We continued on, our boots sticking in the mud and decaying leaves, my feet and calves sticking to the inside of the boots, my shirt sticking to my shoulders under the straps of my pack. My forehead held a line of sweat under my hat. My skin itched with sweat, with insect repellent, with the crushed termites and tickling mosquitoes. We hacked at vines and long whip-thin branches, stumbled over roots and ducked under twisting aerial cords of vine, passed through beams of yellow-green sunlight and through wide shadows falling from the immense trunks of ceiba and maquira trees.


Pausing at a massive maquira, Hulber spoke about the forest. For years, loggers have illegally cut the largest Amazonian trees, and lodges, like Muyuna, have worked to save the jungle around them. In front of a tree 14ft in diameter at head-level, I posed for a photograph. There are no trees this wide in Oregon; there have not been for years, maybe never. The trunk is huge, dark brown and black, covered in strangler fig roots more than foot wide, and splayed out into mild buttresses at the base. Something animalistic happens in my mind when I see trees this big here – my rational mind knows that the living tree is just a thin layer under the bark, and the leaves high overhead, but the sheer bulk, the weight of the tree, impresses on me and I can’t think clear thoughts, as if I’m standing before an altar in deep worship. And maybe I am.

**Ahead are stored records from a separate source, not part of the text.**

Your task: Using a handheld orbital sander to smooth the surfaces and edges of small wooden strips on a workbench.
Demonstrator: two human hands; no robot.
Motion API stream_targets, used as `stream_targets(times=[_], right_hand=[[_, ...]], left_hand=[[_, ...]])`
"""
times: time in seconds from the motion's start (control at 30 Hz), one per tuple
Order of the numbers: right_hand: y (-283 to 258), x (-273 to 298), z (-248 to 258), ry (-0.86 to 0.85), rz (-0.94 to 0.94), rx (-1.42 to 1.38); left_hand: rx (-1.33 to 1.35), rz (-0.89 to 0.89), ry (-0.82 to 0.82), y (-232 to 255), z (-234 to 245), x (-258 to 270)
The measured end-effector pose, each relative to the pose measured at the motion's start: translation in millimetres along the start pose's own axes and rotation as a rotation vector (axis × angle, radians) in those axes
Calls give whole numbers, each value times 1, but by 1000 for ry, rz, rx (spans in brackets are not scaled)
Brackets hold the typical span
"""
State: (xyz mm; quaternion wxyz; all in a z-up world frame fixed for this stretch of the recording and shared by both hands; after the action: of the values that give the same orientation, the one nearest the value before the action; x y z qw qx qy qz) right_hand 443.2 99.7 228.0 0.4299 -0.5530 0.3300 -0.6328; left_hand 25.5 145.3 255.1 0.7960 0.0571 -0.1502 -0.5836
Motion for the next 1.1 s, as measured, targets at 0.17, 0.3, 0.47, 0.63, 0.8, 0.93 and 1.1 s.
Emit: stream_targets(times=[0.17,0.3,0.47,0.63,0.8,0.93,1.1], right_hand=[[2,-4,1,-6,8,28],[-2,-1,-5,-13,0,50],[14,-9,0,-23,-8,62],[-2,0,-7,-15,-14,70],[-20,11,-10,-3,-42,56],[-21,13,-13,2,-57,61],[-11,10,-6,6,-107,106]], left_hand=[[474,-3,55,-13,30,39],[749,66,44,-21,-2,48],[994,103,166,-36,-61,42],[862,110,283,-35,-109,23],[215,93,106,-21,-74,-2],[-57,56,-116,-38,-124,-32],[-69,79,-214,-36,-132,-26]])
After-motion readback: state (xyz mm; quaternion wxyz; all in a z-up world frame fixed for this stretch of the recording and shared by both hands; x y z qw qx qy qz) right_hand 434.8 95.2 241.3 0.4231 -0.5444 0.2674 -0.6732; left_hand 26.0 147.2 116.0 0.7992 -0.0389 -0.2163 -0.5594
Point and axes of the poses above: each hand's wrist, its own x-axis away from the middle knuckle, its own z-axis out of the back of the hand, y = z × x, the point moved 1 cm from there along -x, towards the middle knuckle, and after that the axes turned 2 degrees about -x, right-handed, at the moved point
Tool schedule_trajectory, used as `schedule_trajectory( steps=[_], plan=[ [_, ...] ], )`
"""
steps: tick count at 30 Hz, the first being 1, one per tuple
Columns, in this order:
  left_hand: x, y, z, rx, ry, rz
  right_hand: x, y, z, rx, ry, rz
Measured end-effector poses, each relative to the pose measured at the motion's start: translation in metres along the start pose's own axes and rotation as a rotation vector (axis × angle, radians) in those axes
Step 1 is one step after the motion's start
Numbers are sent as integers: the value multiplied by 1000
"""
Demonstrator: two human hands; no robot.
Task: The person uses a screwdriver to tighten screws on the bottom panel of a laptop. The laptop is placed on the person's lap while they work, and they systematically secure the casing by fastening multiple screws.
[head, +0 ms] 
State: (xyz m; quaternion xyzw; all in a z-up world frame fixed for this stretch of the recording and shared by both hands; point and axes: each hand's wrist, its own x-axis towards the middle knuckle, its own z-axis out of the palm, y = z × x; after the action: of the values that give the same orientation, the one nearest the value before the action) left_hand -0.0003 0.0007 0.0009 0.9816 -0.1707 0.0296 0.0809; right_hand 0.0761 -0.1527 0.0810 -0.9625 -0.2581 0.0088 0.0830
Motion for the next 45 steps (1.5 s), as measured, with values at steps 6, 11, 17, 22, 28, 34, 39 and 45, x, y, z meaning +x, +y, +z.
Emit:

Leaving the shadow of that tree we walked back towards the lodge and lunch. Bright heliconia hung from the forest, which became an abstract tapestry of greens and browns in the growing heat. The thorned pyramidal roots of a walking palm occupied my attention for a while; the straight roots are exposed to a height of several feet, tapering towards a straight trunk. Legend has it that the palm moves up to four feet across the jungle floor each year, as roots die on one side and grow on the opposite. And lore has it that the Oje, another of the Amazon’s large trees, is the source of a milky, alkaline sap, discovered by shamans, that treats gastrointestinal parasites found untreatable by modern science. As Hulber showed me a tiny white-stripped toad, barely the size of a fingernail and almost invisible in the leaf-litter, I decided to believe the stories instead of dismissing them. What are one or two small rebellions against rational doubt when faced with facts as small as a toad, as thick as a tree, and as thickly tangled as the coiled and knotted vines and creepers stringing the jungle together?

After all, it was still morning, and I was deep in the Amazon jungle: above, a pygmy marmoset, one of the smallest monkeys in the world, scurried around its tree unburdened by our presence below, while macaws flew overhead, their cries echoing down through the canopy like falling feathers.